光トランシーバーの仕様は、伝送側はIEEE、ケースや端子構成、EEPROMの情報構成などはSFFで規定されているのですが。それらの仕様書通りにはいかない例があります。
MMFで300m仕様40G ESR4は、IEEEで仕様が確定した後にVCSELによる実装が主流になり。100mから300mまで安定して伝送できる距離が延長されました。しかし、SFFに仕様には40G ESR4のタイプコードは存在しませんので、SR4でMMFの距離が300mの設定をしています。
100G LR4も仕様策定当時はEMLでの実装想定でしたが、DMLでの実装が可能になりました。こちらは外部仕様には変化はありません。
100G ER4は、CFP2想定でした。QSFP28では消費電力が足りないために受信アンプにSOAではなくAPDを使うER4 Liteがよく使われています、これもIEEEに明確は仕様が無く(?)SFFにタイプコードはありません。IEEEの議事録にはCFP4想定でAPDの場合の見積もりが示されていますが仕様化には至っていない様です。
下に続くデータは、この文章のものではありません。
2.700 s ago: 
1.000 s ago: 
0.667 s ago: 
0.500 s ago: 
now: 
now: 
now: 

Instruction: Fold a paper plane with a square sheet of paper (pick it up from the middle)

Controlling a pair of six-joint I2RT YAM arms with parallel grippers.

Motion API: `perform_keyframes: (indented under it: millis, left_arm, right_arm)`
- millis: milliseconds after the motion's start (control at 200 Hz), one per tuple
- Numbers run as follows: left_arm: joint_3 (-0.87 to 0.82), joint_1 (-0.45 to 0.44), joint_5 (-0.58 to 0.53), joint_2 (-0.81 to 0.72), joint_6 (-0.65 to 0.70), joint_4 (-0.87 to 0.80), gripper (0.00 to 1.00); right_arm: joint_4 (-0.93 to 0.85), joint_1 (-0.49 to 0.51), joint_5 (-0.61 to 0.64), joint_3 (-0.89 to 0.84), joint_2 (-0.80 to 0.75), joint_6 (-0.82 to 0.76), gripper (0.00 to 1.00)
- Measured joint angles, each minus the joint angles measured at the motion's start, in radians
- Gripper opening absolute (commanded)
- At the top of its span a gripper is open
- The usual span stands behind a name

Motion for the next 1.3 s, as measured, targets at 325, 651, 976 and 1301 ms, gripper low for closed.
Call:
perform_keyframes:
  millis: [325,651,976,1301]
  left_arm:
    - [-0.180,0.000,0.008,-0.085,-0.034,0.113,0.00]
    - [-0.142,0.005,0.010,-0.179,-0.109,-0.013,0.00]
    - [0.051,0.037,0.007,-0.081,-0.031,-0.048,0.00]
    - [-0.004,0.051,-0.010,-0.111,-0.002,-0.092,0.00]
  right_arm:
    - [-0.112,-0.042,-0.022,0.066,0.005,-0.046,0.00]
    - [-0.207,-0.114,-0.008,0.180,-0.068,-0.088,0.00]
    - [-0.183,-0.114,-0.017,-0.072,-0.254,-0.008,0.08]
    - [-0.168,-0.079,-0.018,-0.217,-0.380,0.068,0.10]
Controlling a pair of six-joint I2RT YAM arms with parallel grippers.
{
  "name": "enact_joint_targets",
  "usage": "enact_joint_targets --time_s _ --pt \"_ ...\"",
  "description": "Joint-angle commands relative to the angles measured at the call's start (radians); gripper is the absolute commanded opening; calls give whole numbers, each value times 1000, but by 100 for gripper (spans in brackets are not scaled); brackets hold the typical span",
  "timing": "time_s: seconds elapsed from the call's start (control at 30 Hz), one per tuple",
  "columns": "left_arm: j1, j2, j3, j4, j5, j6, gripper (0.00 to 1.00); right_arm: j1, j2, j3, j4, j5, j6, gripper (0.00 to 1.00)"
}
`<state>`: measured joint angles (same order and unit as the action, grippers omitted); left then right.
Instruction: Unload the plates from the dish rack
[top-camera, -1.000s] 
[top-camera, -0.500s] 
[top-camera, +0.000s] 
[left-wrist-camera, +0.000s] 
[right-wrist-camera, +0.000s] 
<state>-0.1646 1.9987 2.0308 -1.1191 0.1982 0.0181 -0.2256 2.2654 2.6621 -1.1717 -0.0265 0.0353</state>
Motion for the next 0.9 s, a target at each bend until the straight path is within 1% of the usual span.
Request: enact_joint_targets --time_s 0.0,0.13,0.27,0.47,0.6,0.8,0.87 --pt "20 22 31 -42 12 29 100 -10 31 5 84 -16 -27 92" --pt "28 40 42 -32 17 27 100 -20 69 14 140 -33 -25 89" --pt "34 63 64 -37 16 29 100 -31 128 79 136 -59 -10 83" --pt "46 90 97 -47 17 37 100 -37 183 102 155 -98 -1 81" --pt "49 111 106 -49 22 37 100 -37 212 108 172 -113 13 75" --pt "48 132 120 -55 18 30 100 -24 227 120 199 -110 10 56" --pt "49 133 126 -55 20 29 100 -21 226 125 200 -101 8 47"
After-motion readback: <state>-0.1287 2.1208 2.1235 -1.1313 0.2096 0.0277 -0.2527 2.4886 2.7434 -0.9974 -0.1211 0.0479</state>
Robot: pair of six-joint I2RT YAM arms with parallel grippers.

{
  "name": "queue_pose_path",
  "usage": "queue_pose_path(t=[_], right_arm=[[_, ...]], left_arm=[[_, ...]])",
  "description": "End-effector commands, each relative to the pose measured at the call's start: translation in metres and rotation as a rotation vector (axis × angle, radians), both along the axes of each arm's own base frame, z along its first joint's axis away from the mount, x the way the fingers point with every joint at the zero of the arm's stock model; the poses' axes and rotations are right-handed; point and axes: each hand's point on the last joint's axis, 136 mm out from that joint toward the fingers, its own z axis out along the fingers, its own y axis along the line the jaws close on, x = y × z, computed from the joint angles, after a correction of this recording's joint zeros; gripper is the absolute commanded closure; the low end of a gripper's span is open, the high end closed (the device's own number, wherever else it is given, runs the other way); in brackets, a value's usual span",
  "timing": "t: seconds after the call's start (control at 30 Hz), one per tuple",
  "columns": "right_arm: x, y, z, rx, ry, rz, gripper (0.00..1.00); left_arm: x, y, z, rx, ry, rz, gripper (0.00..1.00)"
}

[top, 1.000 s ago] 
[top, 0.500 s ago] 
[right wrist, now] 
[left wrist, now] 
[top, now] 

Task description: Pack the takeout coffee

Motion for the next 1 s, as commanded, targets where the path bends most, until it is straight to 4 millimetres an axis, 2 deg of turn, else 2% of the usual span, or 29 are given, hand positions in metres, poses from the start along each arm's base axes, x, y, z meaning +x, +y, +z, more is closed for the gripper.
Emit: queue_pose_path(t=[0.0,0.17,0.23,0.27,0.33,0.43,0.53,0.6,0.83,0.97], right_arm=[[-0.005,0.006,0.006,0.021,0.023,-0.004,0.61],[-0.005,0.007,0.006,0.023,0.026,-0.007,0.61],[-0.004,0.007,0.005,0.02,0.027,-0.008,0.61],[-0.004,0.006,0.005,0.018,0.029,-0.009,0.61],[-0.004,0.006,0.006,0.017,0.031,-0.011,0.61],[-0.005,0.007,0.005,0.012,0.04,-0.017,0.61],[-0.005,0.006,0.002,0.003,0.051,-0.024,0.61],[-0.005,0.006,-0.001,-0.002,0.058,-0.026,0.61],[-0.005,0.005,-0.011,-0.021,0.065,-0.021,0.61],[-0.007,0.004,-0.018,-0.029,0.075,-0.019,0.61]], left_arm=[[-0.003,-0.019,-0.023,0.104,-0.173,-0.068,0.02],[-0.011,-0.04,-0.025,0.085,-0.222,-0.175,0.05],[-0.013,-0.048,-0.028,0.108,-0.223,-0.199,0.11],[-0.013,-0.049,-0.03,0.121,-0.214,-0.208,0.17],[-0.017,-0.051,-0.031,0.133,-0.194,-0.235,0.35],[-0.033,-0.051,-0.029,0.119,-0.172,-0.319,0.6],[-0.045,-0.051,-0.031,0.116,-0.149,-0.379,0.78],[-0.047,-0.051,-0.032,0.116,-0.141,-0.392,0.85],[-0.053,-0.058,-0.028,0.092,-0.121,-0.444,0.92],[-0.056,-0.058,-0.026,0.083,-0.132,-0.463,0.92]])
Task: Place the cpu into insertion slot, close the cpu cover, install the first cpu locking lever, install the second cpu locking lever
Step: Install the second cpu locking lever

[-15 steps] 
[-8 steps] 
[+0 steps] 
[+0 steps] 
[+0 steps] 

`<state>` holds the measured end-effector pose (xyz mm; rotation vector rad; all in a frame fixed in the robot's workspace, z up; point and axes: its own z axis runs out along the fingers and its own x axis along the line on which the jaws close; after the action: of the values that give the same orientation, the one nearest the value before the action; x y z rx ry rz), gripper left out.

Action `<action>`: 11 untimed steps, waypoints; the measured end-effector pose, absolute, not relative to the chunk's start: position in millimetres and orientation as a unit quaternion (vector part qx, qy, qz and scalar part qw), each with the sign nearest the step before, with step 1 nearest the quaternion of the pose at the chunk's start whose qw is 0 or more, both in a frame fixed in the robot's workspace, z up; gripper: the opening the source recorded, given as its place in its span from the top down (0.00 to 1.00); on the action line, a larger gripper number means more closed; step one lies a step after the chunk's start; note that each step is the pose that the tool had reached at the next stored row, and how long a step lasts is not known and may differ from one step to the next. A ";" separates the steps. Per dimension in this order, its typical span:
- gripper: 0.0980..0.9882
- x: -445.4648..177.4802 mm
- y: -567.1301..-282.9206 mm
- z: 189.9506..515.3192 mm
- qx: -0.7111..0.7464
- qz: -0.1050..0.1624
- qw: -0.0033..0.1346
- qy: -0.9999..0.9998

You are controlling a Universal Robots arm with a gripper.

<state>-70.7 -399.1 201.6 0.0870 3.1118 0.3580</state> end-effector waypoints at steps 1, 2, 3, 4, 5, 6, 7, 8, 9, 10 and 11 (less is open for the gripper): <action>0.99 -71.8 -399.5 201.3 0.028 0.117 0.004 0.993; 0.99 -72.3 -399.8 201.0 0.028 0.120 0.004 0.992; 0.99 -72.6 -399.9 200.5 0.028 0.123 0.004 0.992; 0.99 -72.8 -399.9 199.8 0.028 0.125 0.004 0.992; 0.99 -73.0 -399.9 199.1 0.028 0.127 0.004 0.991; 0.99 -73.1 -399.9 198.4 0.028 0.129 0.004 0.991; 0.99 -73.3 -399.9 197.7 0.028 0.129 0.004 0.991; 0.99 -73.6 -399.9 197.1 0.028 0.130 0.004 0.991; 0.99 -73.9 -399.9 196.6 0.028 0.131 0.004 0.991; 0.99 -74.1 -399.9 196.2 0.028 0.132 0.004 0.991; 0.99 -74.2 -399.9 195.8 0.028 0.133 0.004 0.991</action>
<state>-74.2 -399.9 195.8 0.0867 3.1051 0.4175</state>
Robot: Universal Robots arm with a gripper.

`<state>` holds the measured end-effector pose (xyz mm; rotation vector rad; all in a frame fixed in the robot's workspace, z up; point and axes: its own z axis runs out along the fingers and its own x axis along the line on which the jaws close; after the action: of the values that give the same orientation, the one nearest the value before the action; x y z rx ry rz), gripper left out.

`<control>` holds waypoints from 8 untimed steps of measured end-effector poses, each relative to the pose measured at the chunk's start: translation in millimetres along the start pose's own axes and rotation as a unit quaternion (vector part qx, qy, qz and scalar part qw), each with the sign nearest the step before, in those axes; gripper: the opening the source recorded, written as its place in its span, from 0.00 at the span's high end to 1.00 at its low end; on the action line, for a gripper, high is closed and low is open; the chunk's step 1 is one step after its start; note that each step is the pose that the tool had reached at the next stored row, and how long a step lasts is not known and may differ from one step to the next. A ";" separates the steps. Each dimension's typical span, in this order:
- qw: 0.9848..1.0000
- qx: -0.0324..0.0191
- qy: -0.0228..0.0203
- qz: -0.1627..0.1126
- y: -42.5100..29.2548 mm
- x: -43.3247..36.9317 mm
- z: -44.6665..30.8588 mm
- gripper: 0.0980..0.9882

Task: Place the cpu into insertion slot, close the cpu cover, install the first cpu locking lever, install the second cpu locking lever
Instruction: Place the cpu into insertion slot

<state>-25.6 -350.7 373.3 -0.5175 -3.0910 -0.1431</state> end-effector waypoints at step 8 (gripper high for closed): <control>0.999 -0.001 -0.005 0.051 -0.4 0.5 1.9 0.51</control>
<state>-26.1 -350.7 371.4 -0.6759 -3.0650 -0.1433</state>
古い機材でソフトウェアのメンテナンスがされていない場合は新しい伝送モードを認識しない事があります。または、ソフトウェアは最新に更新されていても光トランシーバー関連の部分だけ旧来のままと言うこともよくあります。
この場合、仕様書に追加されたコード設定を行うと未知のタイプとして動作しない可能性をありますのであえて実装とは異なる一般的な伝送モードを示すコードを設定する事があります。
10G DWDM等が典型的でしょうか。10G LRのタイプをあえて設定する場合があります。初期の100G CWDM4にLR4のコードを設定した事もありますが、LR4はFECがデフォルトでOFF、CWDM4はONですのでこれは悪い選択でした。
QSFP28の100G DR/FR1/LR1/BRも敢て仕様と異なるtype codeの設定が必要となるケースがありそうです。
弊社の隠れたヒット製品、10G-T rate match。トランシーバー内に速度変換とバッファーを備え、1/2.5/5/10Gに対応しています。当然、標準仕様にはこれに合う仕様はありません。
製品の性格上、10G SRのタイプコードを設定して機器側に従来の製品と誤認させる仕様になっています。
1Gbpsでも10Gbpsでも両方サポートしている場合、両方の設定ビットをONにするのが必ずしも正しいとは限りません。機器によっては、1Gbpsと認識してしまい10Gbpsで利用できない場合もあります。したがって、トランシーバーの仕様として複数の伝送モードをサポートしEEPROM情報でも矛盾なくそれを示すことができる場合でもあえてその設定を行わないケースもあります。
この問題は、CMISでは複数のクラスを優先順位をつけて記述できるようになり大きく改善しています。
極めて運用に問題があるのですが、消費電力を示すコードを実際よりも低く設定する場合もあります。